What is needed >>
Please repeat the listing below exactly, but do not include its pictures.

Source material >>
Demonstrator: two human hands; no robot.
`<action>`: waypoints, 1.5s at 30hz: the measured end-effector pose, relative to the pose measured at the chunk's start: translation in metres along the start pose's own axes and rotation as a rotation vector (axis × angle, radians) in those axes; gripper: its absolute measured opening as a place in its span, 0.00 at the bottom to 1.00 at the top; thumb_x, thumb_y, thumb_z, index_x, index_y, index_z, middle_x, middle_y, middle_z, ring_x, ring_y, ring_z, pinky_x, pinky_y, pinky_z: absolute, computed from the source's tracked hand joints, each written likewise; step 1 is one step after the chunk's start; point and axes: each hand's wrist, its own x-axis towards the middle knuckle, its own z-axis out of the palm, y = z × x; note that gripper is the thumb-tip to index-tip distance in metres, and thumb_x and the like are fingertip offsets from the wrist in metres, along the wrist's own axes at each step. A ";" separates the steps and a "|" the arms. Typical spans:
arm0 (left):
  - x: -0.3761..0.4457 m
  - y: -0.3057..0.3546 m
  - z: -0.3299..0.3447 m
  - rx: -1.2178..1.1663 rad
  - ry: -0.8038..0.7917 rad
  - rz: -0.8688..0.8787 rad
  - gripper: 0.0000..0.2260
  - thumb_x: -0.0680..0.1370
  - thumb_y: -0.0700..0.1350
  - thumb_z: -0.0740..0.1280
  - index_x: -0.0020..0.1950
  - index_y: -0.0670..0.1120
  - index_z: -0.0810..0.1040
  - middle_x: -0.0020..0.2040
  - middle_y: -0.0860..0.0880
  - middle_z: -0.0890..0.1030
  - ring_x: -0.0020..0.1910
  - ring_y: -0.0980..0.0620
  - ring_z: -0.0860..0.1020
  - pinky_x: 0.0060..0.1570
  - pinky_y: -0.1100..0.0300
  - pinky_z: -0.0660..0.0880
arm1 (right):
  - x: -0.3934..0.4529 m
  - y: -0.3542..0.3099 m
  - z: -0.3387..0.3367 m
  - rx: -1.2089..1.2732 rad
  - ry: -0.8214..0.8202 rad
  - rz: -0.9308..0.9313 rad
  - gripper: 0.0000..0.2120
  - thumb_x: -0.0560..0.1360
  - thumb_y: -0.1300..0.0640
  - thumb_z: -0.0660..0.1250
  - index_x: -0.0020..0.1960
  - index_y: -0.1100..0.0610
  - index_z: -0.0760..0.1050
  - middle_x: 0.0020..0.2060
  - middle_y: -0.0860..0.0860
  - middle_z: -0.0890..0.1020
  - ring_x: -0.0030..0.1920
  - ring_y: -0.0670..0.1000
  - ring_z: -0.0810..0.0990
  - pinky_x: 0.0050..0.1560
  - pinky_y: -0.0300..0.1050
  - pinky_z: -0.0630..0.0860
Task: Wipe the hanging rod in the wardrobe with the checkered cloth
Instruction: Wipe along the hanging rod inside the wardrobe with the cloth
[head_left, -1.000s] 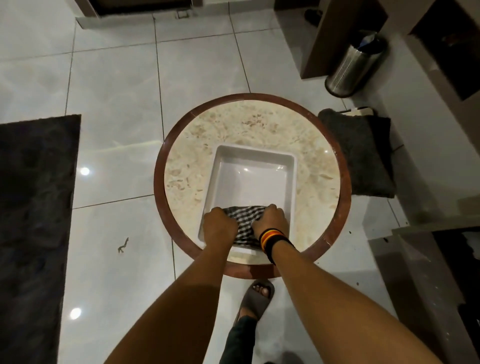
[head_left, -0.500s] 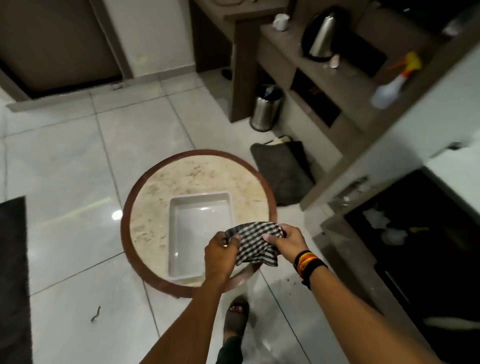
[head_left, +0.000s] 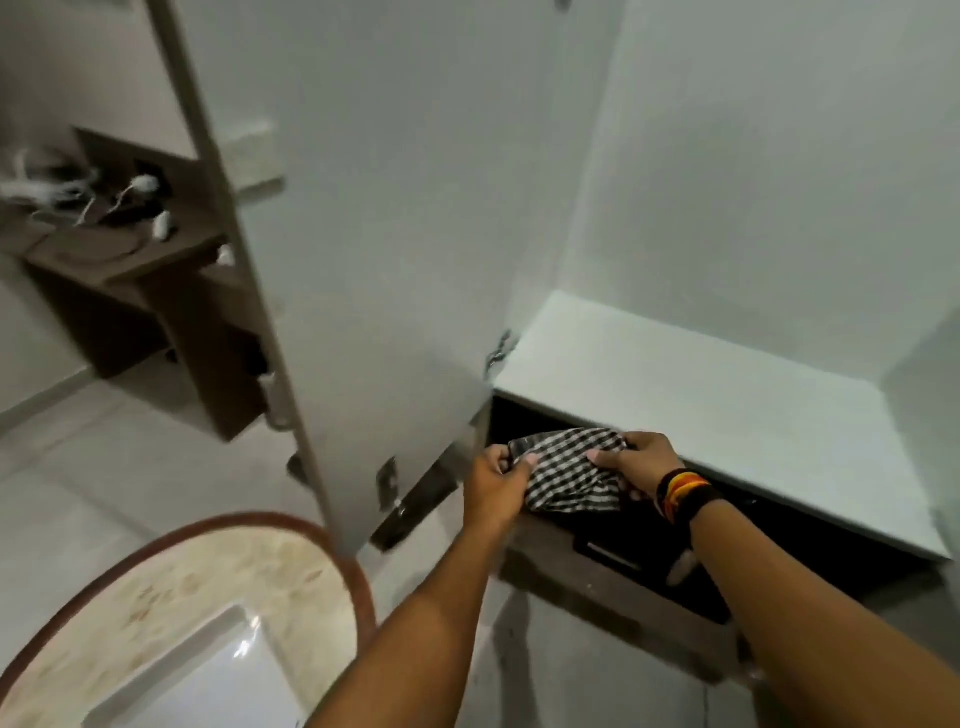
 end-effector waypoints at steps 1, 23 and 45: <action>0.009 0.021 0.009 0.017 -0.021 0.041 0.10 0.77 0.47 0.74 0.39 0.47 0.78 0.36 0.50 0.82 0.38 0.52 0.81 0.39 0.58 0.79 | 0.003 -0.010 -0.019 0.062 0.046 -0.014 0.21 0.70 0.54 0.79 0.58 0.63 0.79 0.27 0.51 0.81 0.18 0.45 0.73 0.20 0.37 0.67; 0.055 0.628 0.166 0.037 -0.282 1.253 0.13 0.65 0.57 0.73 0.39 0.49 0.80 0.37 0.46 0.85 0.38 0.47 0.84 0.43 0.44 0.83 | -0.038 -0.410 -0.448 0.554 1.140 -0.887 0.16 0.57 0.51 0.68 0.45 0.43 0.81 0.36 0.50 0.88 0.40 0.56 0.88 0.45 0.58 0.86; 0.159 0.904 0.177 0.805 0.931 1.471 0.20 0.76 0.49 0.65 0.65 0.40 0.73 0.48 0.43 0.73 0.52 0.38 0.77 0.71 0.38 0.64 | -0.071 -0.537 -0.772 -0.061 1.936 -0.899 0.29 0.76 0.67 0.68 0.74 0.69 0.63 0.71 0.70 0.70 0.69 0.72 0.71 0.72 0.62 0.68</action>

Answer box >>
Demonstrator: two human hands; no robot.
`<action>`: waypoints, 1.5s at 30hz: the measured end-effector pose, relative to the pose measured at the chunk's start: translation in metres along the start pose's own axes and rotation as a rotation vector (axis × angle, radians) in those axes; gripper: its absolute measured opening as a place in its span, 0.00 at the bottom to 1.00 at the top; thumb_x, thumb_y, thumb_z, index_x, index_y, index_z, middle_x, middle_y, middle_z, ring_x, ring_y, ring_z, pinky_x, pinky_y, pinky_z: absolute, computed from the source's tracked hand joints, each written likewise; step 1 is one step after the chunk's start; point and axes: each hand's wrist, its own x-axis towards the middle knuckle, its own z-axis out of the palm, y = z × x; note that gripper is the thumb-tip to index-tip distance in metres, and thumb_x and the like are fingertip offsets from the wrist in metres, along the wrist's own axes at each step. A ";" separates the steps and a "|" the arms. Typical spans:
arm0 (left):
  - x: -0.3761..0.4457 m
  - y: -0.3057..0.3546 m
  - z: -0.3299..0.3447 m
  - rx: -1.2178..1.1663 rad
  - ry: -0.8038..0.7917 rad
  - rz: -0.8688..0.8787 rad
  - gripper: 0.0000..0.2260
  - thumb_x: -0.0680..0.1370
  - thumb_y: -0.0700..0.1350
  - thumb_z: -0.0740..0.1280
  - index_x: -0.0020..0.1950
  - index_y: -0.0670..0.1120
  - index_z: -0.0810..0.1040
  - middle_x: -0.0020..0.2040
  - middle_y: -0.0860..0.0880
  - middle_z: -0.0890..0.1030
  - ring_x: -0.0020..0.1910
  - ring_y: -0.0980..0.0620
  - ring_z: -0.0860..0.1020
  - pinky_x: 0.0060..0.1570
  - pinky_y: -0.1100..0.0300
  - pinky_z: -0.0660..0.0880
arm1 (right):
  - x: -0.3934..0.4529 m
  - y: -0.3542..0.3099 m
  - z: -0.3387..0.3367 m
  - rx: -1.2089..1.2732 rad
  - ry: -0.8214..0.8202 rad
  - rz: -0.9308..0.9313 rad
  - gripper: 0.0000..0.2120
  - thumb_x: -0.0560..0.1360
  - thumb_y: -0.1300..0.0640
  - thumb_z: -0.0660..0.1250
  - index_x: -0.0020..0.1960
  - index_y: -0.1100..0.0610
  - index_z: -0.0760..0.1050
  - middle_x: 0.0020..0.2060
  - middle_y: -0.0860..0.0860
  - middle_z: -0.0890..0.1020
  - ring_x: -0.0030..0.1920
  - ring_y: -0.0670..0.1000
  - ring_z: -0.0810..0.0990
  - pinky_x: 0.0050..0.1560
  - pinky_y: -0.0300..0.1050
  - pinky_z: -0.0630..0.0860
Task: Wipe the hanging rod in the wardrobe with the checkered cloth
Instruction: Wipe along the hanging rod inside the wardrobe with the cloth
[head_left, -1.000s] 
[head_left, -0.500s] 
[head_left, +0.000s] 
 end-effector waypoints at steps 1, 23 and 45: <action>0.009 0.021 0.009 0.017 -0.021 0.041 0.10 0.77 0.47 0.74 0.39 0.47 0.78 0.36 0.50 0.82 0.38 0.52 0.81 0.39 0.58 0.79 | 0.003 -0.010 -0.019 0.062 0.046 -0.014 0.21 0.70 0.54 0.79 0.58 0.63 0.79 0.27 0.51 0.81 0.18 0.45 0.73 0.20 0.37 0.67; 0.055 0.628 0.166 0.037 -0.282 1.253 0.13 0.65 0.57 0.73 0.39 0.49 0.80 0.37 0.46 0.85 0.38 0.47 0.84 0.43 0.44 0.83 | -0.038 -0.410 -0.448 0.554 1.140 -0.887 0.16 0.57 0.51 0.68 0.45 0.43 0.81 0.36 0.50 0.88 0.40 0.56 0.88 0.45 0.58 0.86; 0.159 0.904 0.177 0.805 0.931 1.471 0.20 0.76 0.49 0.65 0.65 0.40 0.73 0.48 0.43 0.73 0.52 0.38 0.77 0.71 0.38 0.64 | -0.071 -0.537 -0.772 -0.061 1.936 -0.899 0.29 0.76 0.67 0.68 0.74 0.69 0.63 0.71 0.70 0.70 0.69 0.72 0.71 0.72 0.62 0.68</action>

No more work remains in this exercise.